Overall, the boomers split into two general categories. We began back
in the mid-60s with two premises. The one was to "do your own thing,
man." ("Man," for those of you youngsters, means the same thing as
"doode.")
The other half of the generation decided to continue with the
traditional values of getting a job, working until 65 to retire, buy a
house, raise a family, and have an investment portfolio.
It all worked fine for about 25 years until AOL (America OnLine) became popular. At that
point, the two halves of the generation came back together to compare
notes. Those who`d lived as "rolling stones," doing their own thing,
and focusing on personal satisfaction, had few real assets. They felt
they`d missed out on security and tradition.

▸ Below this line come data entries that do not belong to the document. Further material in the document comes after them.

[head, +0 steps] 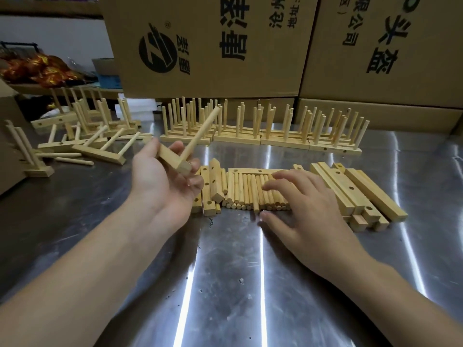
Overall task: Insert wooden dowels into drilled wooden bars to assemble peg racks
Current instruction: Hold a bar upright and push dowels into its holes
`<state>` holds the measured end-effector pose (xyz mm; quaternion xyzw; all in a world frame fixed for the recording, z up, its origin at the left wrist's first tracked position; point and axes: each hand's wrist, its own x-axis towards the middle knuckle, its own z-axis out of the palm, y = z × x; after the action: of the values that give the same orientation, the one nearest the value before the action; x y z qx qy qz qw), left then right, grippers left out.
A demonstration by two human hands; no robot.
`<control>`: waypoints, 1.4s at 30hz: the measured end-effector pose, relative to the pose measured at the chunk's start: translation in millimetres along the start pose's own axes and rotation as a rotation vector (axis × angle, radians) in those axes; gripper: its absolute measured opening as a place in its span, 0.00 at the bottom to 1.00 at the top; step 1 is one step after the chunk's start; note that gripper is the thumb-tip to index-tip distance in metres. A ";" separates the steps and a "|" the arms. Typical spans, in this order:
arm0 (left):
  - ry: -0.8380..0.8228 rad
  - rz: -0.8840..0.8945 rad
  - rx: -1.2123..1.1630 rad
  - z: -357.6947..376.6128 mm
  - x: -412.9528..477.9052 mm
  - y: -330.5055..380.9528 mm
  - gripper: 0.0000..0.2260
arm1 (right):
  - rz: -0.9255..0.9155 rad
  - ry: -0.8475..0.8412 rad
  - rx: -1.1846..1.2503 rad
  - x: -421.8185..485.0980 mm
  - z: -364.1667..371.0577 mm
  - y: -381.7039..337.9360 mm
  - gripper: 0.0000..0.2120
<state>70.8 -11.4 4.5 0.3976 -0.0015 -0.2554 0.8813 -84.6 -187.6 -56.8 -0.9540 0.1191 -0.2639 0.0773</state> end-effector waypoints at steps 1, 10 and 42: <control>-0.003 0.000 0.001 0.0 -0.4 -0.2 0.17 | -0.006 -0.027 -0.015 0.6 0.8 -1.5 0.22; 0.014 -0.011 0.052 2.1 -2.4 -5.3 0.17 | -0.054 0.302 0.350 2.0 -10.2 -16.7 0.08; -0.383 -0.443 -0.121 -0.1 -10.6 -23.9 0.24 | 0.258 0.211 1.227 -0.2 -31.1 -23.8 0.12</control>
<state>50.9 -19.8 -10.2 0.2797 -0.0656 -0.5115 0.8099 -96.5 -167.3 -25.5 -0.6831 0.0674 -0.3652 0.6289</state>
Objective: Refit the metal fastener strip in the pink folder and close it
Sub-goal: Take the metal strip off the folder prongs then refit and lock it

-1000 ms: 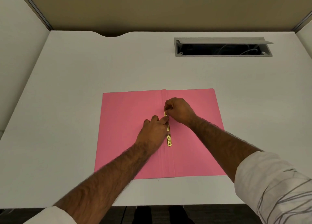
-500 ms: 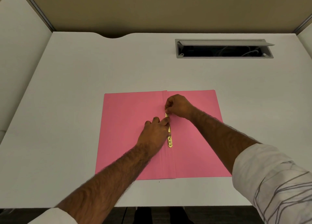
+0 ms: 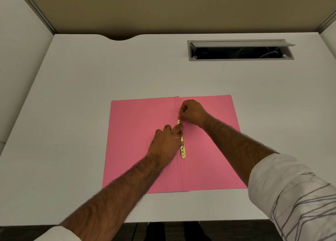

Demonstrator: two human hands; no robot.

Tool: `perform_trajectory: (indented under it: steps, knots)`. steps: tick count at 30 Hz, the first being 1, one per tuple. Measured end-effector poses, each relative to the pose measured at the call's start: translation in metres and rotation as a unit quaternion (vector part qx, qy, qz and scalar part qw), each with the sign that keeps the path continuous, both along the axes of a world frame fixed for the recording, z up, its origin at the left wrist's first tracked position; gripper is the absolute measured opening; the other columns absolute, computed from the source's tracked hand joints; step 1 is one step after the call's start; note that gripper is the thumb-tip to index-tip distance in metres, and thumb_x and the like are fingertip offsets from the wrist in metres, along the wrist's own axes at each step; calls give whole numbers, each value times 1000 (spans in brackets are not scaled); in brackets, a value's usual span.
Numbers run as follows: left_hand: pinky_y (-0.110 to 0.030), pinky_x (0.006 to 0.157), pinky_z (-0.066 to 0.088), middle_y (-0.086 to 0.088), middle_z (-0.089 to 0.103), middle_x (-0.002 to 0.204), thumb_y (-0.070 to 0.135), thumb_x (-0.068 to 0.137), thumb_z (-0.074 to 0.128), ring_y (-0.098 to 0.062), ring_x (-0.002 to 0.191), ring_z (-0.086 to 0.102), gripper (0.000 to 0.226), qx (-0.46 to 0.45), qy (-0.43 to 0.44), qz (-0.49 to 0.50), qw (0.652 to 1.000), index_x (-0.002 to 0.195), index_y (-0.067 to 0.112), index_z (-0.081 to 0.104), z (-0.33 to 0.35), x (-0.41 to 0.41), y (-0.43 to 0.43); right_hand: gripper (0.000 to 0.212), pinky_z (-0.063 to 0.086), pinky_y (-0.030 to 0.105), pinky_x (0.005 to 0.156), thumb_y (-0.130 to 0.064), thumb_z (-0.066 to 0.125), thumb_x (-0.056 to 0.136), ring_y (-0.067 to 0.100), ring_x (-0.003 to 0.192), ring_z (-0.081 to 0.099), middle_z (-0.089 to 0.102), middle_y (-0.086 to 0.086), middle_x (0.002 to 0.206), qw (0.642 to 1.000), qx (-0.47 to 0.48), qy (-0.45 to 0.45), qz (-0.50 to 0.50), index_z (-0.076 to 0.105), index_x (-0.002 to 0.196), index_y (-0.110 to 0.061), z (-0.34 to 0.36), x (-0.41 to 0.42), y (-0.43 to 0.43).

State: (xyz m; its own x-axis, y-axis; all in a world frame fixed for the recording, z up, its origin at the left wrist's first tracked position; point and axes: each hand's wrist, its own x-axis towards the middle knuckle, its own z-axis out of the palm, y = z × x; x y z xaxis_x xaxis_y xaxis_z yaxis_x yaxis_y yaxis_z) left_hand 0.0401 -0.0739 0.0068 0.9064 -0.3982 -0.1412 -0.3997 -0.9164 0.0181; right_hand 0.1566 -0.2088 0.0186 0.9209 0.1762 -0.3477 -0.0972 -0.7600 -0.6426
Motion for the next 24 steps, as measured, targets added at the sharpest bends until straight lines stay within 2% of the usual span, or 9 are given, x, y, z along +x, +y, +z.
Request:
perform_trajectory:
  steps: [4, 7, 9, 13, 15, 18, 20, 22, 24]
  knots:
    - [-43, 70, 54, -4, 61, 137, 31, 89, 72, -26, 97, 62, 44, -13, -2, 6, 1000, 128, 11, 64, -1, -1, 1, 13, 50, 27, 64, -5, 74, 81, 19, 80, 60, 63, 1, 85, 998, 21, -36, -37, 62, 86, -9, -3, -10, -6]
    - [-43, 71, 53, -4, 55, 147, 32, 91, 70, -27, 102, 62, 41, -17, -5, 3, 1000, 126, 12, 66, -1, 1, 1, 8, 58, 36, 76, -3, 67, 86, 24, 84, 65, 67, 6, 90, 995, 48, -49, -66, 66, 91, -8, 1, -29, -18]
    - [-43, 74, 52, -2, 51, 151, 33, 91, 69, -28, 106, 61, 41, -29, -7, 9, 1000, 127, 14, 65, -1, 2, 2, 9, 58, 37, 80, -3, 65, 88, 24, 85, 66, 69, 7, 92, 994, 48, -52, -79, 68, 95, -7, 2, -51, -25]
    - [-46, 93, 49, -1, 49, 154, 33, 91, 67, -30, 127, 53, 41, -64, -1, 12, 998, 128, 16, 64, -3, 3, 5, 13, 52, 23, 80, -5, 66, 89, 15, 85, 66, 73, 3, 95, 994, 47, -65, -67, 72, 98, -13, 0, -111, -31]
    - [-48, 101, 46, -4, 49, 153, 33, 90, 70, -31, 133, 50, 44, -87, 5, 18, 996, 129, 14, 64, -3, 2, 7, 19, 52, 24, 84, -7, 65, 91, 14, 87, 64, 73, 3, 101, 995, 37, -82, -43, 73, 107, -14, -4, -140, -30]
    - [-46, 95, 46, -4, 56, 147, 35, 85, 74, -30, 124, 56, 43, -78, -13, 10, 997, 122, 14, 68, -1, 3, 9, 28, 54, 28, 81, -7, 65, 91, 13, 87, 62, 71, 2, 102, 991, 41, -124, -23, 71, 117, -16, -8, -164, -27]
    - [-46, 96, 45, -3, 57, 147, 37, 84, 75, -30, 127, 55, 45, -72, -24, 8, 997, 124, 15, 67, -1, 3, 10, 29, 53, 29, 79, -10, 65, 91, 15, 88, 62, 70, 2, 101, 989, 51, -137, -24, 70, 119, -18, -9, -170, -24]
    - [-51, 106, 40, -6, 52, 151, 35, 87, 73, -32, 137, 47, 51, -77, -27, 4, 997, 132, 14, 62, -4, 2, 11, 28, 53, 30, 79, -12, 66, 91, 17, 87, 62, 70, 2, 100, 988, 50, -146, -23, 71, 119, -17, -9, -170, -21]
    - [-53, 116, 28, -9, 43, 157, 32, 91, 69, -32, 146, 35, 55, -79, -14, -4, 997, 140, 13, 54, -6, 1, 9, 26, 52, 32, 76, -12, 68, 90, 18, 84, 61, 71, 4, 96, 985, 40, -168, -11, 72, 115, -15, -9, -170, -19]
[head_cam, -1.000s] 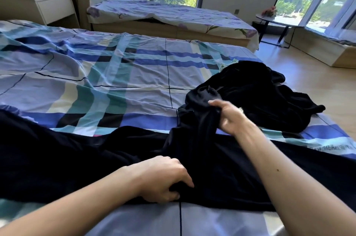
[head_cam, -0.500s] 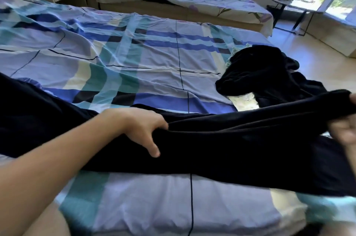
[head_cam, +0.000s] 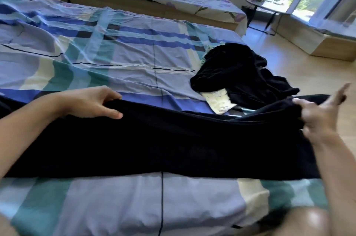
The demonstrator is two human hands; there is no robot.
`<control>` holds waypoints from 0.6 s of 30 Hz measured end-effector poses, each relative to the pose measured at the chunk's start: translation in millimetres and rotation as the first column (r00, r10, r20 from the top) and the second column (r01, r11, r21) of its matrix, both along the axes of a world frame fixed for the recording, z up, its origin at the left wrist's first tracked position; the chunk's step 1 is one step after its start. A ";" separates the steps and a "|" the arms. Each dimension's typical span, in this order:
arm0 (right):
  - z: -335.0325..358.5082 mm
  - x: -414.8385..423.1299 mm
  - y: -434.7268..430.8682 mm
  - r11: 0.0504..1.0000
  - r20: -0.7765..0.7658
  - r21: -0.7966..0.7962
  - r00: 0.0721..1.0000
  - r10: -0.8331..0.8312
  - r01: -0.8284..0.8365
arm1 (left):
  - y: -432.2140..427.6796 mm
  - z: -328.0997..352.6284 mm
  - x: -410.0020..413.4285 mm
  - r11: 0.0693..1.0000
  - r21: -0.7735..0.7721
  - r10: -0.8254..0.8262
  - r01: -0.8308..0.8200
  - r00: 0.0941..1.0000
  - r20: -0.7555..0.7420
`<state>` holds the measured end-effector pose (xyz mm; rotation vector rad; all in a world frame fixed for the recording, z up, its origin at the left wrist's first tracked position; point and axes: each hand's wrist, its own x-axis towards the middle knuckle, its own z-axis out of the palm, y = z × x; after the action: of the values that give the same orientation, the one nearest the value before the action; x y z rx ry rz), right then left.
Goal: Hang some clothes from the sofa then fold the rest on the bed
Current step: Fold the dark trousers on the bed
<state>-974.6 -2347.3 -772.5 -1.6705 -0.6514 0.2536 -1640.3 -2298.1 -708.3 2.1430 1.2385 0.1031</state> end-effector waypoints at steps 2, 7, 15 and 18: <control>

Those who`d raised the families, built the assets, felt they`d missed
out on all the adventures and personal "growth" that was going on. So
the two sides looked at each other over the fence. Then came the
dot-com bust, Enron, and 9/11.
In one, fell swoop, a huge number of investment portfolios and
retirement plans were wiped out. Whole pension funds went under, and
all sorts of markets began to collapse. Outsourcing and
early-retirement pushed a whole lot of those traditionalists out into
the cold. And so there came a sort of equalizing effect.
I think that the current situation is a sort of "shock" situation. Many
boomers have followed the rules, grown up conservatively, and watched
everything collapse. The other half, tending still toward the liberal
outlook of the antiwar folks, rock `n` roll good-time adventure are
getting too old for that kind of nonsense, but have nothing to show for
it.
Because of the way we grew up---with no problems in the real sense---I
think the general sense of the boomers is that they want some sort of
security. We remember those "silly old establisment parents" of ours,
who had a long-time job, a retirement plan, owned their home, and had
little debt. They got to old age with a spouse/companion, retired, got
to enjoy their grandkids, and died.
We laughed and pointed, and did our best to overturn that whole
"stupid" thing, claiming it was unrealistic, lost in "Leave it to
Beaver-ville." Power to the Revolution, Man....and we tore it all down.
Now it`s gone...we`re the same age...and by gosh, there`s that old Reality staring us in the face. Where`s the security? Gone.